De qualquer forma, ela sabe que precisa ajudar a frágil filha e se sente mal ao ver Gordon, seu grande companheiro, naquele estado. Os dois conseguem tirar Sweetie da casa de Kay, entretanto, quando as coisas pareciam finalmente caminhar bem, Louis descobre que a namorada matou a árvore que ele havia plantado, colocando um ponto final num relacionamento marcado por tentativas e angústia.
O clímax chega e fecha a trama com muita delicadeza, unindo humor e tragédia com precisão.
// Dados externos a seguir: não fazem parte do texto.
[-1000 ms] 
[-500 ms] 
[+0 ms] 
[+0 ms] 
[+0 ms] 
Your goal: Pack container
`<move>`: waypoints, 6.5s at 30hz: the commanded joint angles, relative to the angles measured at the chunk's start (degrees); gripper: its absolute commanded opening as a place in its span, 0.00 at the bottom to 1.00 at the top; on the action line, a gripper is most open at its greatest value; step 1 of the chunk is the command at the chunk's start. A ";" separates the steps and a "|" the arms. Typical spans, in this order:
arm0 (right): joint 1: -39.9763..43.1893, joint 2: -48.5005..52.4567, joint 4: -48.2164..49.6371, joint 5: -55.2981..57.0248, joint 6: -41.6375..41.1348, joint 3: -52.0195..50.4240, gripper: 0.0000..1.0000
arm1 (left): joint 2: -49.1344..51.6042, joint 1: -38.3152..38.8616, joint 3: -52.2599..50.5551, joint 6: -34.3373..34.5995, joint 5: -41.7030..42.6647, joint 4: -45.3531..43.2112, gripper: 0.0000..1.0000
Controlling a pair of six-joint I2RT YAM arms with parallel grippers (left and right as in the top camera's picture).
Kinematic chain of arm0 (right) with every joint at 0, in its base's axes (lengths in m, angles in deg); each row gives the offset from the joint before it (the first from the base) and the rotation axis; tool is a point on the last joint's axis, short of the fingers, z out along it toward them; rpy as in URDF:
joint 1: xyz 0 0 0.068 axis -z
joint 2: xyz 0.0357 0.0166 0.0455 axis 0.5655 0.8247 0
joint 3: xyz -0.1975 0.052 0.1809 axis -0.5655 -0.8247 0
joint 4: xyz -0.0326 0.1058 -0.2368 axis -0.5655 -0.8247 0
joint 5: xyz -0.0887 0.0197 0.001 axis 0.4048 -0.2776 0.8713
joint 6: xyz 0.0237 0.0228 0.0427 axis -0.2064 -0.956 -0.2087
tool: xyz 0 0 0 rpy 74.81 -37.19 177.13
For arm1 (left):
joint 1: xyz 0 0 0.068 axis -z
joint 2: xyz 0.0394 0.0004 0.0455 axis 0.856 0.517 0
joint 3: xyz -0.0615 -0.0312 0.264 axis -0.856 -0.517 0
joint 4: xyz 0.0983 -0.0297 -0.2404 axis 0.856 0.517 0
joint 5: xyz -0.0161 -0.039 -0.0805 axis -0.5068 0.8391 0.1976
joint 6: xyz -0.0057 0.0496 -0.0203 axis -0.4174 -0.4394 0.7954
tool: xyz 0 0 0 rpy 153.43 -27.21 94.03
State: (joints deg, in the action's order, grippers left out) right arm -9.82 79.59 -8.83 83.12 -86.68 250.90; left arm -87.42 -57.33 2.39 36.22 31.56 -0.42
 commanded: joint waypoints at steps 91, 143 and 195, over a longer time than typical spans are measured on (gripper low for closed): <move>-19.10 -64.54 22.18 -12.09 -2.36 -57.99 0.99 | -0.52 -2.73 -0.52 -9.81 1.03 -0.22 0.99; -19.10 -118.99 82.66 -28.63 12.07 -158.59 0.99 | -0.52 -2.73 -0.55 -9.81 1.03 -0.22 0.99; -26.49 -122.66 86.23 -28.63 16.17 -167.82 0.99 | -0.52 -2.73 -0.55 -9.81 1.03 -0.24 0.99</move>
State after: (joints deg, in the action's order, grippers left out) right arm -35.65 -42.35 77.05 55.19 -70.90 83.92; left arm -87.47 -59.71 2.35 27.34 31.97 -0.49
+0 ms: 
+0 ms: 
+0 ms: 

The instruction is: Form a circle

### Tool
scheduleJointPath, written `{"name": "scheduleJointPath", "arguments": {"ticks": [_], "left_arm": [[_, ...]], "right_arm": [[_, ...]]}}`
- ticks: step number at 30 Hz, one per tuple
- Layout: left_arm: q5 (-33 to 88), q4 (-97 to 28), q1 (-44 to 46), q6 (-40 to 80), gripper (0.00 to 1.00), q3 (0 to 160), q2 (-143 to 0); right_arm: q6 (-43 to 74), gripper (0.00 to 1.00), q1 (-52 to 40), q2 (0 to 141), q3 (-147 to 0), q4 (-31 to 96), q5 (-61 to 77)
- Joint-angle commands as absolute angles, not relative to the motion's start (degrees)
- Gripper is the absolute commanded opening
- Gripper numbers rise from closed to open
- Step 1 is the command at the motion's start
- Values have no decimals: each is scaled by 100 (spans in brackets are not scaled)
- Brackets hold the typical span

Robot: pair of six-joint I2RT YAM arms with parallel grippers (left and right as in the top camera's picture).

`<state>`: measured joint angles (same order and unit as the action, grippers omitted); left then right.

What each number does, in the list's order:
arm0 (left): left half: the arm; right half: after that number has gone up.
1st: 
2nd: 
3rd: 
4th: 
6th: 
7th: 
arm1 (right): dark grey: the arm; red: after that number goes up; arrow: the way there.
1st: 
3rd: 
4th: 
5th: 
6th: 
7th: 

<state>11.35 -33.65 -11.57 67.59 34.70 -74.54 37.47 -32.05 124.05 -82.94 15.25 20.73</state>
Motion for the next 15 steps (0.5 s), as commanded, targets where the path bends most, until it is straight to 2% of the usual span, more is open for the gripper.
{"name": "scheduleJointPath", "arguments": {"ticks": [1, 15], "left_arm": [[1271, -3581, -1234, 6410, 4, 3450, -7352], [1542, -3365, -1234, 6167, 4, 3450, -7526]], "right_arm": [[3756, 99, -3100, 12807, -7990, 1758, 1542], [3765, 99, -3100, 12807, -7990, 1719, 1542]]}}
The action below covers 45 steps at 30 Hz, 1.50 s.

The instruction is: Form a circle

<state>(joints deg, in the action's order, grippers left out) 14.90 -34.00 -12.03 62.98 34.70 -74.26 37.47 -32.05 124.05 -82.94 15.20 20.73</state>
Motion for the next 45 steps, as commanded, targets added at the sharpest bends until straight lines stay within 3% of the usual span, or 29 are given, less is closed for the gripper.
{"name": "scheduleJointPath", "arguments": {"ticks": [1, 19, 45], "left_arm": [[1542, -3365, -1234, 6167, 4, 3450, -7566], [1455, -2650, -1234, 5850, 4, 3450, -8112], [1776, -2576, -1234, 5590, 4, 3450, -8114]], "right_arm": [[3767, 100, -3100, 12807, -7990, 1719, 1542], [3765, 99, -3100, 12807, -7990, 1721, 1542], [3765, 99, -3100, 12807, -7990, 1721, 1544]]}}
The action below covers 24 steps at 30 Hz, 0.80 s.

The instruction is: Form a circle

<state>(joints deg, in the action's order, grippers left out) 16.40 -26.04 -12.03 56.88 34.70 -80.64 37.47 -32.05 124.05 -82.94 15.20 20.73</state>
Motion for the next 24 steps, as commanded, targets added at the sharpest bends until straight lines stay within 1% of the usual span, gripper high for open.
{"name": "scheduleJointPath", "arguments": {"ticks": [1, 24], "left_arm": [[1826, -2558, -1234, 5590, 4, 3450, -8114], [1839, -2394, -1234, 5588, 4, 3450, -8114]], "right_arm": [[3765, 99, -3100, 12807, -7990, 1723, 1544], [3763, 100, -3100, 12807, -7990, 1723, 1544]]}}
Sweetie talvez fosse um dos principais motivos pelo caos e a sua morte traz uma certa tranquilidade aos personagens, contudo, e ainda mais importante, é o seu legado. No fundo, ela só queria que todos estivessem juntos, em harmonia, e é com essa mensagem amorosa que o filme termina.
Jane Campion é uma diretora inteligentíssima. Sua câmera, muitas vezes, emula o olhar de Kay, colocando o espectador numa rara posição de empatia. Sua mise en scéne é sensacional, os personagens estão sempre em posições que dizem muito sobre suas personalidades e lugar dentro dos conflitos. A forma que retrata o fim do relacionamento entre Kay e Louis é inventiva e brilhante – enquanto os dois caminham pela calçada, a câmera os acompanha, se distanciando, gradativamente, do casal. O plano geral do deserto, no qual Bob se encontra sentado também é perfeito ao expor sua solidão e melancolia.
No entanto, o que mais chamou a minha atenção foi a capacidade de Campion em criar uma obra, ao mesmo tempo, “esquisita”, repleta de seres “anormais”, e sensível, humana. A tragédia e o humor caminham lado a lado em uma trama repleta de momentos inusitadamente cômicos, reações incompatíveis com a realidade e pessoas profundamente atormentados, seja por uma deficiência, seja pela dor do abandono, seja pelo medo de se relacionar e o desespero ao se deparar com o passado, seja por ver sua parceira se distanciar.
De certa forma, “Sweetie” me remeteu aos filmes de Todd Solondz, famosos pelo humor controverso e pela coleção inacreditável de personagens.
A direção de arte encontra em tons esverdeados a frieza necessária para retratar o relacionamento entre Kay e Louis e os distúrbios mentais de Sweetie. A escuridão, na cena em que o casal dorme em quartos separados e cada um fecha suas respectivas portas, é bem expressiva. Os figurinos servem para diferenciar, principalmente as irmãs – a mais introvertida usa roupas “tradicionais” e varia muito pouco as cores, por outro lado, Sweetie, um espírito livre, opta por camisas floridas, maquiagem e, às vezes, aparece despida.
A trilha sonora é um dos principais complementos para o êxito do trabalho ambicioso de Campion, sendo, na maioria das vezes, um elemento humorístico, com letras bem explícitas.
A montagem segue nessa linha, auxiliando na comicidade através de cortes precisos, que impressionam pelo timing. Não poderia deixar de elogiar sua eficiência no clímax, potencializando a tensão.
Geneviève Lemon faz de Sweetie uma jovem complexa, desagradável e extremamente carente, cujo principal intuito é viver feliz ao lado de seus familiares, ainda que seja exclusivamente em seu mundo fantasioso.
Tom Lycos oferece uma performance calcada na tranquilidade e na dor que seu personagem acumula. Sua feição muda ao longo da trama e sua transformação é sutil. Louis é apaixonado por uma mulher que parece sofrer de um desinteresse crônico, que não o deseja mais – pelo menos é o que pensamos.
Por último, Karen Colston, o grande destaque do filme. Sua interpretação passa por uma incrível entrega corporal – Kay está quase sempre curvada ou encolhida, seu rosto dificilmente muda de expressão e sua entonação vocal é retraída, assustada. Ela quer que as coisas deem certo, mas se esforça tanto tentando relaxar, que parece nervosa. Sua cabeça foca em questões espirituais e traumas passados, quando, na verdade, sua vida estava bem à sua frente.
“Sweetie” é uma bela estreia, de uma diretora que confirmou seu talento ao longo das décadas.